== Information shown ==
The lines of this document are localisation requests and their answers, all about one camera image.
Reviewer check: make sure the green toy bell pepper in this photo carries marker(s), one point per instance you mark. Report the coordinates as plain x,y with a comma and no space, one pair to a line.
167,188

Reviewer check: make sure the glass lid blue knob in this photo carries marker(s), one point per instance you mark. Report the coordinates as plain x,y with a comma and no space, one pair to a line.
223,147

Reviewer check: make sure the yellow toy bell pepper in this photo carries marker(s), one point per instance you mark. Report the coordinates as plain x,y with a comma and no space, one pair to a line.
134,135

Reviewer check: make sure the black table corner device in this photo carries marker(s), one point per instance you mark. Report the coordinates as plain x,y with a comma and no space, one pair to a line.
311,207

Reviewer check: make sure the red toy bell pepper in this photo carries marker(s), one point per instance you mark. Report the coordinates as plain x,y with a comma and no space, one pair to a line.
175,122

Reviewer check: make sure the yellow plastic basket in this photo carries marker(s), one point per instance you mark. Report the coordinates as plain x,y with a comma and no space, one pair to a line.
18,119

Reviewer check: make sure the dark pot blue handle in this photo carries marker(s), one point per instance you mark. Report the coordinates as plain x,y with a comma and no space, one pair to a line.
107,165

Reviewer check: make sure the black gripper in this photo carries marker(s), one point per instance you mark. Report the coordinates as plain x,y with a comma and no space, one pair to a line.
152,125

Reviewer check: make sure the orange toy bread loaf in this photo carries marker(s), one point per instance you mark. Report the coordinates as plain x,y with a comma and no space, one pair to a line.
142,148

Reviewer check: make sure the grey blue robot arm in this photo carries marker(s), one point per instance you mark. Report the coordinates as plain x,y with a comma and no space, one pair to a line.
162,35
===
■ What is expected
Restate the data in full so that no line differs from the original.

■ Exercise response
The lines of this document are localisation requests and their answers, all about one camera image.
Reviewer check: make sure the green toy bell pepper in this photo carries marker(s), one point per instance you mark. Report the coordinates as plain x,y with a comma and no space, one pair to a line.
167,188

Reviewer check: make sure the glass lid blue knob in this photo carries marker(s), one point per instance you mark. Report the coordinates as plain x,y with a comma and no space, one pair to a line.
223,147

Reviewer check: make sure the yellow toy bell pepper in this photo carries marker(s), one point per instance you mark. Report the coordinates as plain x,y with a comma and no space, one pair to a line.
134,135

Reviewer check: make sure the black table corner device in this photo carries marker(s), one point per instance you mark. Report the coordinates as plain x,y with a comma and no space, one pair to a line.
311,207

Reviewer check: make sure the red toy bell pepper in this photo carries marker(s), one point per instance you mark. Report the coordinates as plain x,y with a comma and no space, one pair to a line.
175,122

Reviewer check: make sure the yellow plastic basket in this photo carries marker(s), one point per instance you mark. Report the coordinates as plain x,y with a comma and no space, one pair to a line.
18,119

Reviewer check: make sure the dark pot blue handle in this photo carries marker(s), one point per instance you mark. Report the coordinates as plain x,y with a comma and no space, one pair to a line.
107,165

Reviewer check: make sure the black gripper in this photo carries marker(s), one point per instance you mark. Report the coordinates as plain x,y with a comma and no space, one pair to a line.
152,125

Reviewer check: make sure the orange toy bread loaf in this photo carries marker(s), one point per instance you mark. Report the coordinates as plain x,y with a comma and no space, one pair to a line.
142,148

Reviewer check: make sure the grey blue robot arm in this photo carries marker(s), one point per instance you mark. Report the coordinates as plain x,y with a comma and no space, one pair to a line.
162,35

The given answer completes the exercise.